Jak informowaliśmy w gazetaprawna.pl, spłaszczenie wynagrodzeń może powodować roszczenia pracowników średniego szczebla. Cytowana tam adwokatka, Małgorzata Krzyżowska podkreśla, że nie można jednak mówić o dyskryminacji. Dlaczego? Ponieważ nie zachodzą tu działania niekorzystne ze względu na płeć, rasę pochodzenie etniczne, narodowość, religię, wyznanie, niepełnosprawność, wiek lub orientację – czyli wynikające z ustawy.
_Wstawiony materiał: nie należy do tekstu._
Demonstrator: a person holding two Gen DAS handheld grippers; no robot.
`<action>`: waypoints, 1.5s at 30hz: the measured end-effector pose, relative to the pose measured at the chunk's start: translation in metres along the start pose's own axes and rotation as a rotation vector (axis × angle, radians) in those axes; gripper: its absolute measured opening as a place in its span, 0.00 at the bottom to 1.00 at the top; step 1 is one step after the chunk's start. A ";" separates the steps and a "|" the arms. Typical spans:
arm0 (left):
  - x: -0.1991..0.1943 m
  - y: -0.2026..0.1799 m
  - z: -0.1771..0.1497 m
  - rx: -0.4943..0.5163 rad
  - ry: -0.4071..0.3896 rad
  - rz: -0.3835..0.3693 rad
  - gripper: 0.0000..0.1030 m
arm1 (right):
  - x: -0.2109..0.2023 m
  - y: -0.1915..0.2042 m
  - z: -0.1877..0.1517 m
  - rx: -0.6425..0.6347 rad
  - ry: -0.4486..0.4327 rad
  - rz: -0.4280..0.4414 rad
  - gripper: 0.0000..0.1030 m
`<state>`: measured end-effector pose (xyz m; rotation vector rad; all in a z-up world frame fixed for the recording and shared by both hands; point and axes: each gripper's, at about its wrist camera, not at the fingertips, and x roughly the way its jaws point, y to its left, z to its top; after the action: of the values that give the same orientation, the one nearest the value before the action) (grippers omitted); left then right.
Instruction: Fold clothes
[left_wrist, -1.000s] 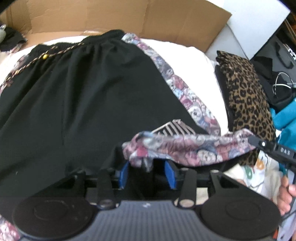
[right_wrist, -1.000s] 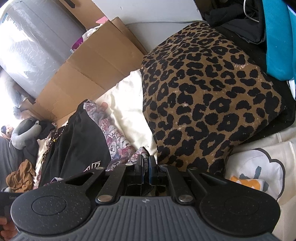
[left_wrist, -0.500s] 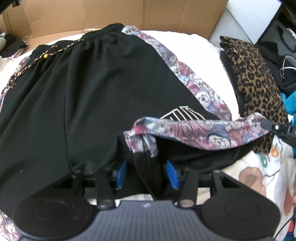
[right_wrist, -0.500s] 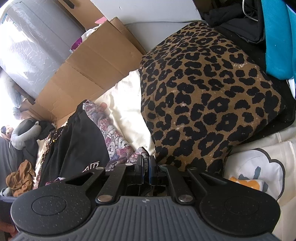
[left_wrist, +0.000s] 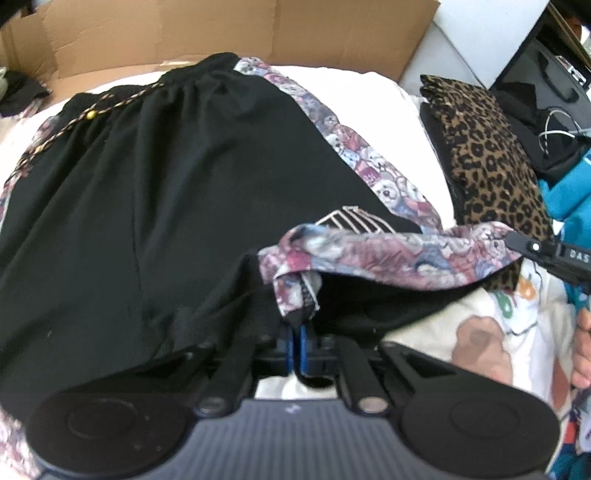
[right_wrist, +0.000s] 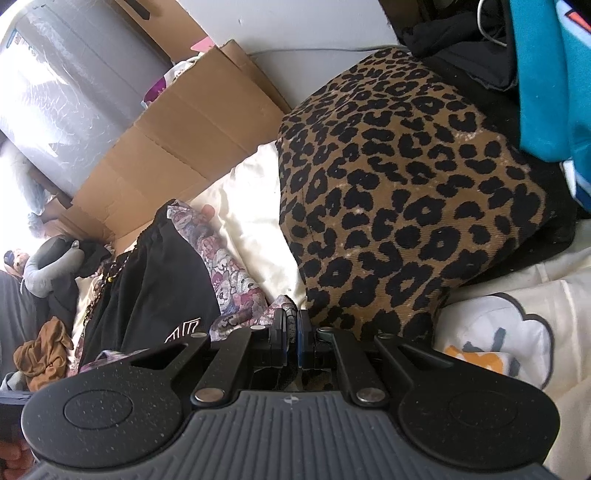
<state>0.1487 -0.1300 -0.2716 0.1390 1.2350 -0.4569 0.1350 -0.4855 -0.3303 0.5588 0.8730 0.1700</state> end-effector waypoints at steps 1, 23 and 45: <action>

"(…) brak dostosowania wynagrodzeń kadry średniego szczebla do wysokości płacy minimalnej nie może być uznane za przejaw dyskryminacji w środowisku pracy. O ile więc podwyżka minimalnego wynagrodzenia może stanowić podstawę oczekiwań pracowników średniego szczebla, o tyle każdorazowo ustalenie wynagrodzenia na poziomie wyższym niż minimalne wymaga zgody obu stron i uwzględnienia zasad omówionych powyżej w kontekście wynagrodzenia godziwego. Pracownicy powinni też pamiętać, że wzrost wynagrodzenia może skutkować zwolnieniem innego pracownika celem stworzenia przestrzeni i otwarcia budżetu pracodawcy na wyższe płace oraz zmiany zakresu obowiązków w obowiązujących umowach o pracę."- przekonywała.